Ke-plin-planan mereka disebabkan mod pada setiap kesenangan, tanpa menganalisa positif dan negatifnya. Musik termasuk dari kesenangan itu. Meskipun tidak hobi musik, tapi siapa yang berani menyangsikan keasyikan saat bermain musik?!
Padahal fakta yang ada, musik dapat menurunkan kerakteritas seorang remaja. Dengan pengaruh musik, mereka lebih “liar” pada yang namanya fun. Keganasan mereka tak mempedulikan siapapun, wa bil-khusus jalan agama.
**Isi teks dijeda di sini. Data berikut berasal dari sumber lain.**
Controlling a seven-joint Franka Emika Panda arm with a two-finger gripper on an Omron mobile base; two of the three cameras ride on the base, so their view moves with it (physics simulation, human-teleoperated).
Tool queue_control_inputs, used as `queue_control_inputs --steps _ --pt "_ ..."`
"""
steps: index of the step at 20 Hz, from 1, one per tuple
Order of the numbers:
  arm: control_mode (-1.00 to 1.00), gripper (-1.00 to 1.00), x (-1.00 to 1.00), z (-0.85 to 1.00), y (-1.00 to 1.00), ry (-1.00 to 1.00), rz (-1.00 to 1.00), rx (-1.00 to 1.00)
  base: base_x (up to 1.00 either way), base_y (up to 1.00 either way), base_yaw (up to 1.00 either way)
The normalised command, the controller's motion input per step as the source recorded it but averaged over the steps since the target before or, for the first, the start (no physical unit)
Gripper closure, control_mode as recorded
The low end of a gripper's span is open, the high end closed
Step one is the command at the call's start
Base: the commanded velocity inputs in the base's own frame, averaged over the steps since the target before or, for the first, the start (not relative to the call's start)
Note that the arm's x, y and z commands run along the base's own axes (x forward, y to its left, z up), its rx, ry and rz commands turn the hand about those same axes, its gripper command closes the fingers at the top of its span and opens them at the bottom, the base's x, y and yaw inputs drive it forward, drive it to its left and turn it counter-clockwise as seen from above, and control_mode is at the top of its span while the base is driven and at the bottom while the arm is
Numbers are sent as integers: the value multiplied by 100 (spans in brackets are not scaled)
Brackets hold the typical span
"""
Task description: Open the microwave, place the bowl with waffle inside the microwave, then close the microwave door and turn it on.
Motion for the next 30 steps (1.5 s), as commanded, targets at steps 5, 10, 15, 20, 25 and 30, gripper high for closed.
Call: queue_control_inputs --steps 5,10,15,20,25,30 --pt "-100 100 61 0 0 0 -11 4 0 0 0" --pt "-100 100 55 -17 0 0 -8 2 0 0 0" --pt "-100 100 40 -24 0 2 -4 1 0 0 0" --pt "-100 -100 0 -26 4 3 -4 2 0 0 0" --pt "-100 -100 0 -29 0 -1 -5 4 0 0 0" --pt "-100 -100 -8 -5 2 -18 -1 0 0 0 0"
Katerangan ini bukan bermaksud mengharamkan musik. Akan tetapi, memberikan intruksi “bahaya” pada pengguna musik. Lihatlah di Andalusia (baca: Spanyol), sebelum orang kafir ingin menumpahkan balas dendamnya dengan senjata, mereka terlebih dahulu dengan merusak karakter pemuda di sana. Mulai dari mengedarkan rokok dan bir, tersebarnya ulama su’ dan terselenggaranya konser musik di sana-sini.
Sehingga serba-serbi Islam sudah hilang dari kepala mereka. Mulai dari dunia keilmuan menurun, kepedulian pada sesama Muslim hilang, para militer muslim sudah lengah, hingga puncaknya mereka diusir dari Andalusia.
Dari itulah muncullah perkataan, “Dunia hanya bisa dikuasai dengan ilmu pengetahuan, bukan dengan kekuatan militer dan kelengkapan senjata, sedang perpustakaan gerbang utama menguasai dunia.”
Jika kita rentet dari awal, musik dapat mengganggu konsentrasi dan kesemangatan dalam belajar. Sedangkan muthala’ah adalah jalan mendapatkan ilmu pengetahuan. Dengan adanya musik, daya intelektual akan menurun. Puncaknya, kekuasaan tak lagi ada di tangan muslimin.
Jika harapan satu-satunya belajar ilmu agama hanyalah santri, maka apa jadinya jika sanri sendiri yang doyan pada musik. Bagaimana nasib negeri kita?!